Q: What was disappointing or shocking about miscommunications in the back, because –

A: I would say disappointing. I wouldn't say shocking. I've seen other teams and been a part of other teams where you've had new parts that have had some gaps, for one reason or another. At this stage, three games into a 13-game season, we have time. It's a long football season. We have time. I don't feel like the noose is there. If about Week 10 we're still doing that, we're in trouble. But now, I don't feel that way. I feel like we can get what we need to get ironed out. I think we can get it done.

Q: When you look at this team right now, do you think physically you have any difference of opinion from what you thought a month ago?

A: I don't. That's what we're continuing to work on, and that's an excellent question. The fact of the matter is, you always are continually searching for whatever it is that your guys do well, what positions you can put them into. I still am convinced that we can rush the passer. I still think that we can cover people. What else is there? I still think that we can tackle, that we can do all of the things that we need to do defensively to win. I think that the guys on this team right now are capable of getting that done.

Q: With all the scheming you can do, at some point do you just have to rely on the fact that you have Michael Strahan and Osi Umenyiora, and they should have more than one sack at this point?

A: I have to help them. Nothing in this business – and you know what I'm talking about, you guys have been covering it long enough – nothing is a shoe-in. Nothing is a gimme. We still have to work our butts off to get the job done. And I have to help them.

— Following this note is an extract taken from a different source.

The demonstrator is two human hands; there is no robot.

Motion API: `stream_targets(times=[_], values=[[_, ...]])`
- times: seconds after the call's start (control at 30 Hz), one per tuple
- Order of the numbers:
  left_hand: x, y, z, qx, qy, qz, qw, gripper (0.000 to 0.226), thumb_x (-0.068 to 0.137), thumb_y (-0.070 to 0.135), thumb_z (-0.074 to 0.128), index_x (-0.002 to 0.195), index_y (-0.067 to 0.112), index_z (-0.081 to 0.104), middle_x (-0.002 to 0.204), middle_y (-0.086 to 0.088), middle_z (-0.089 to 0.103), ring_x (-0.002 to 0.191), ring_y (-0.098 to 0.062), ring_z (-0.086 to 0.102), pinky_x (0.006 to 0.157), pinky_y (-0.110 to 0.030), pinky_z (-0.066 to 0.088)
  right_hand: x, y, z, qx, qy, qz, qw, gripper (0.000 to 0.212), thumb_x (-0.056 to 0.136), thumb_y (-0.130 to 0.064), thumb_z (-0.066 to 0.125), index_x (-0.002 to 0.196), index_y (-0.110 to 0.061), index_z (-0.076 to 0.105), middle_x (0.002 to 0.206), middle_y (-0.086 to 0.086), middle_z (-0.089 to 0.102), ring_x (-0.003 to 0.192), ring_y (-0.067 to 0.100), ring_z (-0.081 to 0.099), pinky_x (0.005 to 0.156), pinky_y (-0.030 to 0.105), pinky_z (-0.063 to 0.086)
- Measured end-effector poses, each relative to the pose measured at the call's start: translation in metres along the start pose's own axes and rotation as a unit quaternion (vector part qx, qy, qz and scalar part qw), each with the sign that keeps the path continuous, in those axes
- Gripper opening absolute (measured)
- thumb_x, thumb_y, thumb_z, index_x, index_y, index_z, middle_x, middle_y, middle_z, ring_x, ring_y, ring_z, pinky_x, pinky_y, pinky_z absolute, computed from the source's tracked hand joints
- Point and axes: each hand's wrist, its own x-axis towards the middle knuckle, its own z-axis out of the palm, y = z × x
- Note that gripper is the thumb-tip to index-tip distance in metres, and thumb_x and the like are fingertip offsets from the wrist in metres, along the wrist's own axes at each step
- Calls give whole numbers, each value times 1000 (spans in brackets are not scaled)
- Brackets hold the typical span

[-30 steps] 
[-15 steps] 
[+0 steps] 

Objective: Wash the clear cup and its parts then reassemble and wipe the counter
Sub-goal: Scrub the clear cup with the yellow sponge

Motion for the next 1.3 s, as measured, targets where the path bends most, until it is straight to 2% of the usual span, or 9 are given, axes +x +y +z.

Q: Why do you think they only have one sack between them?

A: That's a good question. The fact of the matter is, when you watch people the way they protect against us, it should make it easier for the secondary because a bunch of guys are staying in hitting people. But they get chipped quite a bit. Michael gets a lot of attention. We played two west coast teams that have quick-rhythm passing. Do you know about the west coast offense, with McNabb and Hasselbeck, it's a lot of three-step drops. Quick rhythm and chips. And I haven't done a good enough job of coaching.

Q: Moreso on the tiptoe than in the past?

A: Oh yes. I think they had 14 ½ and 11 between them of the 40 we had last year. They had most of them.

Q: Strahan always draws attention. Do you think it's more on Umenyiora this year?

A: Well, that's what's supposed to happen when you're good, and he's getting it.

Q: What have offenses done on game day that has surprised you a little bit?

A: That's a good one. You've been reading too many papers. No. That's a good question, but nothing. Absolutely, not a – I did read Hasselbeck's statement about the four wides. My brother is with the Seattle Seahawks and I told him the night before the game we were expecting four wides and three wides because of the tight end situation. It doesn't take a rocket scientist to figure that one out, now does it? Sometimes some people give statements where they just kind of talk. That was not even close to being accurate because we knew that Jerramy Stevens was out and we knew, because it's a league-wide thing, they had to share that 88 wasn't practicing. We knew that Heller was their starting tight end. It wasn't rocket science. Obviously, you're going to use something other than your base offense for two tights.

Q: Can you give one reason why there are so many receivers running clear?

A: Just one? Me. I haven't done a good enough job. I have a new secondary coach, I have two new secondary coaches that I'm trying to teach every day. I'm trying to get the message from me to them to the players. If I said something to (someone in this group) and passed it around, it would probably come back to me differently. That's what I have to get ironed out. I have to make sure that the way defense needs to be operated --the way I see it – is the way it gets done on the field. That's what I'm talking about. Athletically, we're talented. Physically, we can get the job done. We have to make sure that we're playing the same defense at the same time and that we see the same routes so that everyone reacts to that stimulus, the route – boom -- the same way, and they get it done.